This article is from the Australian Property Journal archive
Global alternative asset manager MA Financial posted record annual fund inflow figures in 2024, to go with strong underlying recurring revenue growth and improved transactional activity.
Among its full-year results was a 14% increase on the prior corresponding period (pcp) in underlying revenue to $306.6 million, supported by growth right across the MA platform, and an underlying EBITDA gain of 7% to $87.1 million.
Some $2.7 billion of total capital was raised, with gross inflows at $2.2 billion, up 27% on FY23, plus an additional $500 million of institutional committed capital.
Assets under management increased 12% to $10.3 billion, and asset management recurring revenue margin increased to 1.61% in the second half, slightly ahead of guidance. Asset management revenue overall was up 8%, driven by strong growth in private credit funds and improved transactional activity in second half.
In October, MA Financial attracted a $490 million investment from global private equity giant Warburg Pincus into its $1 billion Real Estate Credit Vehicle, which said it was moving to “address the persistent funding gap within Australia’s acutely undersupplied residential housing market”.
MA Financial yesterday said it is currently in the advanced stages of finalising commitments for the remaining $500 million in the initial $1 billion target for the raising.
It said it has seen continued strength in 2025 in fund inflows, with an additional $617 million of gross flows, for net inflows of $404 million, achieved in the first seven weeks the year.

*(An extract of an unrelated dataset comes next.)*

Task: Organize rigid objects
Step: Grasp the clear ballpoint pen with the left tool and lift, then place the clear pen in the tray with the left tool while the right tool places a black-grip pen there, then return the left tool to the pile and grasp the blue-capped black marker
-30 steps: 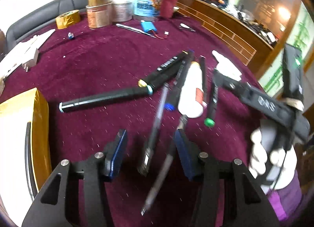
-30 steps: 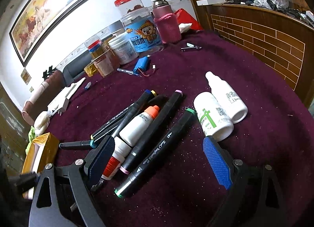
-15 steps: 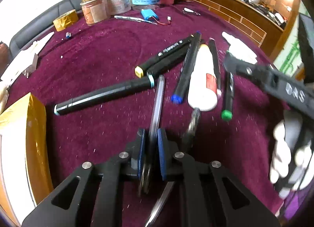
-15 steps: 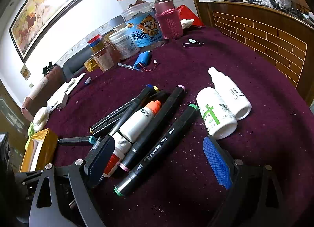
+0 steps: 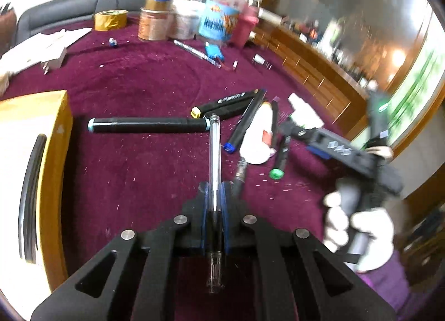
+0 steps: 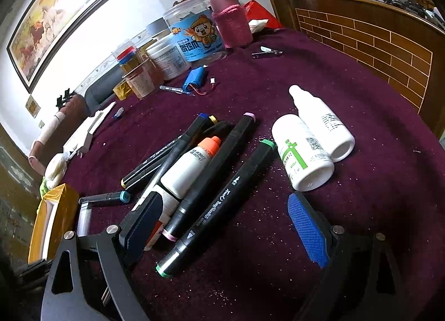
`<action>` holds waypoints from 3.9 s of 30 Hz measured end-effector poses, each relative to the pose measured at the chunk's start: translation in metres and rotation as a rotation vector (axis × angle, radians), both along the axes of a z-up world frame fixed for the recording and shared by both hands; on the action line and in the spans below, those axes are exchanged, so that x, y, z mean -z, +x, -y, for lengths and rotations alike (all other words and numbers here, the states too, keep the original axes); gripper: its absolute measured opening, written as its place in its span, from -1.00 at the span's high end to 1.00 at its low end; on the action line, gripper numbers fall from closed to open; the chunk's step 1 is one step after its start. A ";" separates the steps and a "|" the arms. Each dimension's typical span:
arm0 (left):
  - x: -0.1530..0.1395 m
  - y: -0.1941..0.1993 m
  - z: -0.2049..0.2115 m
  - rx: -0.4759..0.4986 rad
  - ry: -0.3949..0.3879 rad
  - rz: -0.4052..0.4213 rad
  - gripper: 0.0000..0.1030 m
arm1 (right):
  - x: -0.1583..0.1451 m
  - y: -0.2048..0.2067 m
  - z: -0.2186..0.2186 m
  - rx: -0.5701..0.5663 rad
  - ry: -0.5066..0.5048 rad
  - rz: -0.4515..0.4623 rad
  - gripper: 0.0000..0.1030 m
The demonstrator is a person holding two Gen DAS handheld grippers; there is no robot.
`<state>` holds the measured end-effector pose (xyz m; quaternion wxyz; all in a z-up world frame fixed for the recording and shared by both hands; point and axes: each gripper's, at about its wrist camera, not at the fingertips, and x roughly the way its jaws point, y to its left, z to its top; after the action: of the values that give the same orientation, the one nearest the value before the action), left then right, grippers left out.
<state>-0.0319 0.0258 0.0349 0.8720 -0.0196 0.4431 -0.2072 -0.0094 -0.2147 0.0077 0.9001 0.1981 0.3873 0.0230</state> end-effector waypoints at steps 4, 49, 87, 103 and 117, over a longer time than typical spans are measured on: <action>-0.015 -0.024 -0.030 -0.027 -0.163 0.022 0.88 | 0.000 0.000 0.002 0.019 0.002 -0.007 -0.71; -0.005 -0.010 -0.246 -0.369 -0.179 0.006 0.88 | -0.048 0.017 -0.264 -0.574 0.340 -0.215 0.79; -0.031 0.003 -0.065 -0.063 -0.139 -0.039 -0.11 | -0.053 0.000 0.002 0.202 -0.126 0.211 -0.80; 0.022 0.098 0.026 0.293 0.527 0.085 -0.13 | -0.032 0.000 0.022 0.120 0.079 0.152 -0.80; 0.022 0.049 0.023 0.196 0.334 -0.105 0.61 | -0.031 0.002 0.021 0.128 0.066 0.139 -0.80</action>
<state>0.0173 0.0023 0.0125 0.8145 0.1575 0.5161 -0.2134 -0.0078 -0.2358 0.0382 0.9175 0.2498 0.3093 -0.0083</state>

The fund inflows include commitments by investors for the upscaled $330 million raising ($290 million net of co-investment by existing MA Funds) for the MA Credit Income Trust which will list on the ASX on 5th March.
Positive momentum across each of the group’s businesses translated into 35% earnings per security (EPS) growth from the first half into the second of 2024.
“We are very pleased with the strong momentum witnessed right across our business in the second half of 2024. Our assets under management and loan books continue to grow rapidly and the transactional environmental is slowly improving after a difficult period,” joint CEOs Julian Biggins and Chris Wyke said.
“Underlying EPS in FY25 is expected to be materially higher than FY24. We believe that the group is in great shape and ready to deliver strong earnings growth into the future.”
MA Financial’s investment into scaling its MA Money division is now adding to underlying net profit after tax, which overall grew 47% to $41.8 million. MA Money’s loan book was up 155% on FY23 to $2.1 billion. The business reached break-even monthly earnings in September and delivered a small profit in 2H24, ahead of expectations, and remains on track to deliver net profit after tax of $15 million to $20 million in FY26.
Corporate advisory fees were up 16% to $50 million, on the back of positive activity levels in M&A and capital solutions work. Equity capital markets activity was subdued, however showed signs of improving momentum late in the year and into early FY25. Equities commissions were up 12% amid improved market conditions in the second half.
“Growing the group’s United States based private credit business together with investment into brand awareness of MA Financial remain important strategic initiatives,” it said.
Its Redcape Hotel Fund has recently acquired three new hotel venues in south-east Queensland, having offloaded The Vauxhall Inn and Wattle Grove Hotel in Sydney in September for $73 million, just a couple of months after selling another three Sydney pubs for a combined $136 million as it sought to boost its balance sheet and allow shareholders to make redemptions.